• **Task directions**
Answer with a single number: how many lines in the listing below include "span"?

*** Available data ***

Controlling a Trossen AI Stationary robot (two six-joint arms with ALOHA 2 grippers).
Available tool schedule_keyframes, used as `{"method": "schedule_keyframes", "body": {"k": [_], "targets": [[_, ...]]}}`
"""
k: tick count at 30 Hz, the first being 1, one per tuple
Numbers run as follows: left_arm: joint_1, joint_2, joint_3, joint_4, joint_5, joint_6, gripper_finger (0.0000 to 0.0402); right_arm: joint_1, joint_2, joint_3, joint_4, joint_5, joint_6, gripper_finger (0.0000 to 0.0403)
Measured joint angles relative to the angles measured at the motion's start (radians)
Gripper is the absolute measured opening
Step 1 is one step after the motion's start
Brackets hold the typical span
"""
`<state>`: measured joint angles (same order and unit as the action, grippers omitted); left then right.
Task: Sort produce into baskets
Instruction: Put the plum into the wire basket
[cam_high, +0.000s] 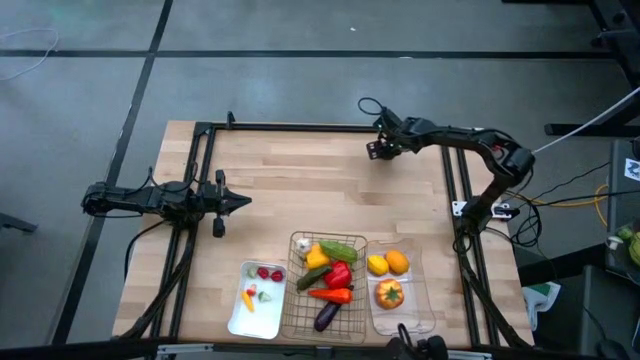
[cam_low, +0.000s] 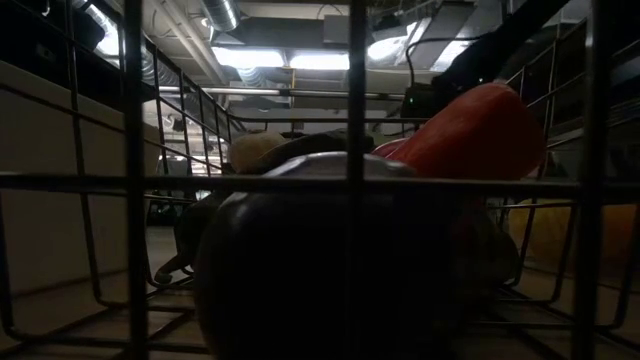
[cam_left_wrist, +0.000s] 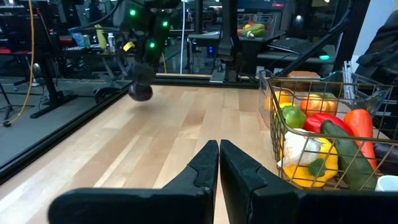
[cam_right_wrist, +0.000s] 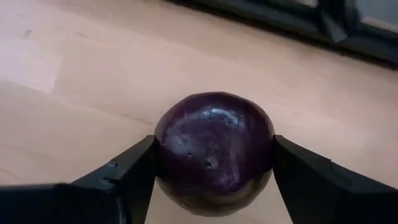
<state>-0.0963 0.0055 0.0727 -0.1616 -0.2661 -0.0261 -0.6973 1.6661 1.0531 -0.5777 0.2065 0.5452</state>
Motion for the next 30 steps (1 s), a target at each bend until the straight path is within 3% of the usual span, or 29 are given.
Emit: {"method": "schedule_keyframes", "body": {"k": [16, 30], "targets": [[0.000, 0.000, 0.000, 0.000, 0.000, 0.000, 0.0013, 0.162, -0.206, 0.000, -0.056, 0.063, 0.025, 0.0276], [0.000, 0.000, 0.000, 0.000, 0.000, 0.000, 0.0013, 0.419, -0.285, 0.000, -0.012, 0.063, 0.121, 0.0276]]}}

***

• **Your response**
2